Love admitted he’d be second-guessing himself over the stunning loss, but the truth is that one decision he made on the Ryder Cup Saturday opened the door for Europe’s historic comeback.
Instead of sending the hot team of Phil Mickelson and Keegan Bradley back out in the afternoon, he acquiesced to Mickelson’s desire to sit out the fourth session.
“When we got to 10 (in the morning), I went to Davis and I said, ‘Listen, you’re seeing our best; you cannot put us in the afternoon, because we emotionally and mentally are not prepared for it,’ ” said Mickelson.
“I know you’re going to get pressure, because we’re playing so good. But we have other guys that are dying to get out there, and we have mentally put everything into this match; we won’t have anything later.”
The two only played 12 holes of alternate shot. How tired could they have been?
And even if Mickelson, at 42, was spent, Bradley’s a 25-year-old adrenaline junkie. Why not send him out in four-ball with another partner; say, Woods?
Had the US won an 11th point in the fourth session, the Europeans couldn’t even have dreamt of a comeback.

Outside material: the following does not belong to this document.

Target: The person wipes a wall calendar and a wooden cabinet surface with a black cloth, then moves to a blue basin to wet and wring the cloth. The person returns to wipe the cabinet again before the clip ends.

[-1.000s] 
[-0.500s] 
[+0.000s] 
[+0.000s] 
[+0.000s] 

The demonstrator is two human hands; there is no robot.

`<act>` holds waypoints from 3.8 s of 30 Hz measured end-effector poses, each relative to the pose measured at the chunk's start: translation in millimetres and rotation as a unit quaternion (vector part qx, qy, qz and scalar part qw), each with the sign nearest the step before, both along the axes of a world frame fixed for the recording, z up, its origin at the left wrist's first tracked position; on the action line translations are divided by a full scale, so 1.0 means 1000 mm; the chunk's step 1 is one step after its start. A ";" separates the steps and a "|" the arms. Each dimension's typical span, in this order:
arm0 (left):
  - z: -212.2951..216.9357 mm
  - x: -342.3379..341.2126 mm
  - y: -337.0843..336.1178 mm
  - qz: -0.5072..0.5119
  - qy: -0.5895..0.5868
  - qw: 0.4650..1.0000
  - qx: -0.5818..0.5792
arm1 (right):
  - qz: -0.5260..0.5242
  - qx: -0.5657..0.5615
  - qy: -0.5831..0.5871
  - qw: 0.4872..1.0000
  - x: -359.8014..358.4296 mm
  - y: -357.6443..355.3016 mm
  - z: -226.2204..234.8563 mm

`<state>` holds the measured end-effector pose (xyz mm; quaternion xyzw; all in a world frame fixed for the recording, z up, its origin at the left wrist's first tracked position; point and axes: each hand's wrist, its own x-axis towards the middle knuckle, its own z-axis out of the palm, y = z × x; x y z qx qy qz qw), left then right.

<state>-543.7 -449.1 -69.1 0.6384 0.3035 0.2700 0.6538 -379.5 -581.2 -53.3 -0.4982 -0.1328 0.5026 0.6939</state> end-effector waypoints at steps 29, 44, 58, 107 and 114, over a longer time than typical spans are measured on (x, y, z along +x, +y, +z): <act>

After seven losses in nine matches, it’s surely time to change the way American captains are selected.
The PGA of America can start by going back to the future.

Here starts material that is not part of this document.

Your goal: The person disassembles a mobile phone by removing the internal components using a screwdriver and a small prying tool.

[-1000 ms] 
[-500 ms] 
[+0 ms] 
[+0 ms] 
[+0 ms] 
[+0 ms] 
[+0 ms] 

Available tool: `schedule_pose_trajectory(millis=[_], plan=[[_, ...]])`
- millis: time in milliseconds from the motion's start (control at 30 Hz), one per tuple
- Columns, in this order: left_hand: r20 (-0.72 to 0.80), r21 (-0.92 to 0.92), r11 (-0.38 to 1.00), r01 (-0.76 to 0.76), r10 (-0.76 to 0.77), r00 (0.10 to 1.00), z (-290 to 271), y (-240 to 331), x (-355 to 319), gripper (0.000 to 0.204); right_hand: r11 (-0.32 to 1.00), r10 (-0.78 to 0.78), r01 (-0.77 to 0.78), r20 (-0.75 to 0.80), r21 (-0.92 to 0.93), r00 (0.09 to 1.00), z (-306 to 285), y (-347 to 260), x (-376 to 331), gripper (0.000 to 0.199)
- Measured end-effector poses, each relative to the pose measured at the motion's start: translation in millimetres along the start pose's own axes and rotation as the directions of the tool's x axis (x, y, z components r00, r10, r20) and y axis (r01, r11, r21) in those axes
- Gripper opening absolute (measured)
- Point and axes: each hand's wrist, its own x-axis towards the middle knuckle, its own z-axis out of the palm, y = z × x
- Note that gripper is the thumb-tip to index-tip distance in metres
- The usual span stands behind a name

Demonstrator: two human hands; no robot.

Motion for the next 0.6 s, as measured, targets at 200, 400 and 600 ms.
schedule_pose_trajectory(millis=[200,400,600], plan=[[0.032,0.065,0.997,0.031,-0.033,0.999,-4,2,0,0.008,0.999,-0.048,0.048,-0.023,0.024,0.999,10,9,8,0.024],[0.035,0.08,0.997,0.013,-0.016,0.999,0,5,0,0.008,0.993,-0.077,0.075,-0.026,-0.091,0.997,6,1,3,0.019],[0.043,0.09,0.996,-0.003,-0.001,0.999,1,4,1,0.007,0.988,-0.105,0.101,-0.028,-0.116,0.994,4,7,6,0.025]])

Watson’s not just an eight-time major champion, but the last American captain to have won the Cup on foreign soil.
Be sure, he didn’t conduct too many straw polls in 1993 at The Belfry. Watson’s got a general’s disposition: He told players when and with whom they’d be playing.

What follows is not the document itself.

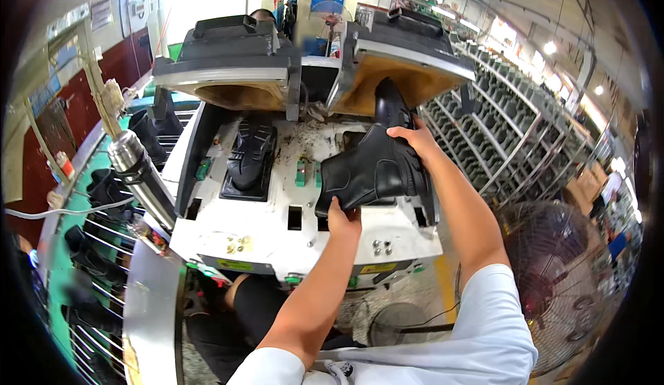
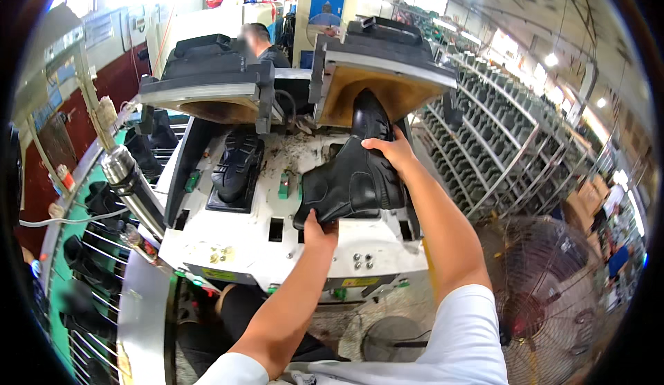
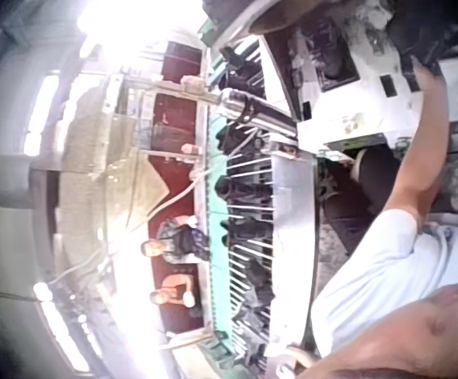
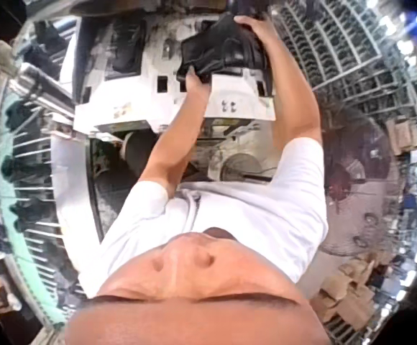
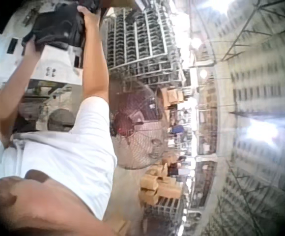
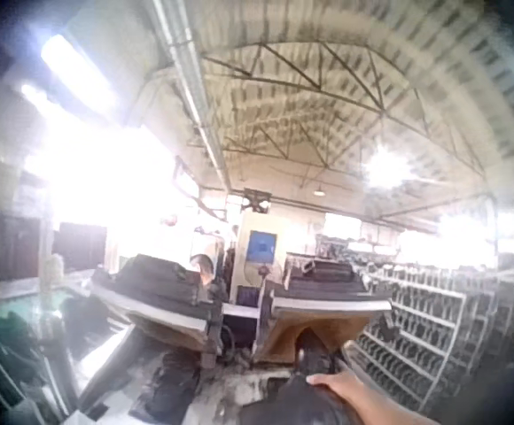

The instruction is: The person takes boots from a conveyor belt, places them one at a time into a machine, and then presses buttons to operate the machine.

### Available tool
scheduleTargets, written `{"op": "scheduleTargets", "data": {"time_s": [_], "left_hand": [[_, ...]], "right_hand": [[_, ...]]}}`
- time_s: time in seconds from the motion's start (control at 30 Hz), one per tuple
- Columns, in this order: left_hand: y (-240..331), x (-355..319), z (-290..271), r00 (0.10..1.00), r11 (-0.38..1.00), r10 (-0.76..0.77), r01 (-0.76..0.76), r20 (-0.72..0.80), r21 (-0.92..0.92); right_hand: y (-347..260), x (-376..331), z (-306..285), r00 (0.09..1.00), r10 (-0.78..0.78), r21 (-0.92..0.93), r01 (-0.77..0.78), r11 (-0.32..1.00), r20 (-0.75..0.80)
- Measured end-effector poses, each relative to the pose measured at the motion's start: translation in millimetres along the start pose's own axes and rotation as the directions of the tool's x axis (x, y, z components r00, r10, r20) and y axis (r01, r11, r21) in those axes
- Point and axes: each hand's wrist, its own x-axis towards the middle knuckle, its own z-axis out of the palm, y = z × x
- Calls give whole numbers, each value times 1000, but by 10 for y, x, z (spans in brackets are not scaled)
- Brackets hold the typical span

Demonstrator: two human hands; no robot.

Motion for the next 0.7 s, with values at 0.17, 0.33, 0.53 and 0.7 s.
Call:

And he’s not so ancient that he’s irrelevant to today’s players.
It was just three years ago that he nearly won the British Open at 59, which, to me, would’ve been the greatest story in the history of golf.
And the ace in the hole with Watson is that he’s beloved in Scotland.
The Scots may jeer the US team, but they’ll bite their tongues when it comes to their Wee Tom.
No American has loved the old links like Watson, who’s won five claret jugs and, it seems, has visited every course in Scotland, always stopping to sign autographs or pose for photographs.
"There is a great Scottish word the Scots sometimes like to use to describe themselves and that word is ‘thrawn,’ ” says Scottish author and golf writer Lawrence Donegan.
“It means tight-lipped, determined and serious. If you are talking about the love affair Scots have with Tom Watson — and believe me, he is revered over there — I think it comes down to this. They see him as one of their own. He’s Scot in all but his nationality."
John Huggan, another Scottish golf writer says Watson “owns a near God-like status in the land that gave golf to the world.”
“We Scots love the way Watson swings the club, the brisk pace of his game and, most of all, the sportsmanship with which he has always played,” he says.
“To us, he embodies all that is good about golf, especially in the way — like (Bobby) Jones and (Jack) Nicklaus before him — he has reacted to adversity.
“Perversely perhaps, how a golfer loses rather than how he wins has always been our ultimate measure of a man.”
Ironic, then, that a golfer’s code of conduct lies at the bottom of the feud between Woods and Watson.
After Woods was embroiled in a tabloid scandal, Watson — a fellow Stanford man — wrote to him, telling Woods what he’d been longing to say for years.
Watson told Woods that when he returned to golf, he needed to “clean up his act.”
"I feel that he has not carried the same stature as the other great players that have come along like Jack [Nicklaus], Byron Nelson, [Ben] Hogan in the sense that there was bad language and club throwing on the golf course," he said.
"You can grant that to somebody, a young person, that has not been out there for a while, but I think he needs to clean up his act and show the respect for the game that the people before him have shown."
Woods, as is his wont, didn’t appreciate the lecture.
I tried to call Watson a few days ago to talk about all of this, but he respectfully declined. It’s not his style, especially with the Ryder Cup wounds so fresh.
Neither will Tom Watson lobby for the captain’s job at Gleneagles.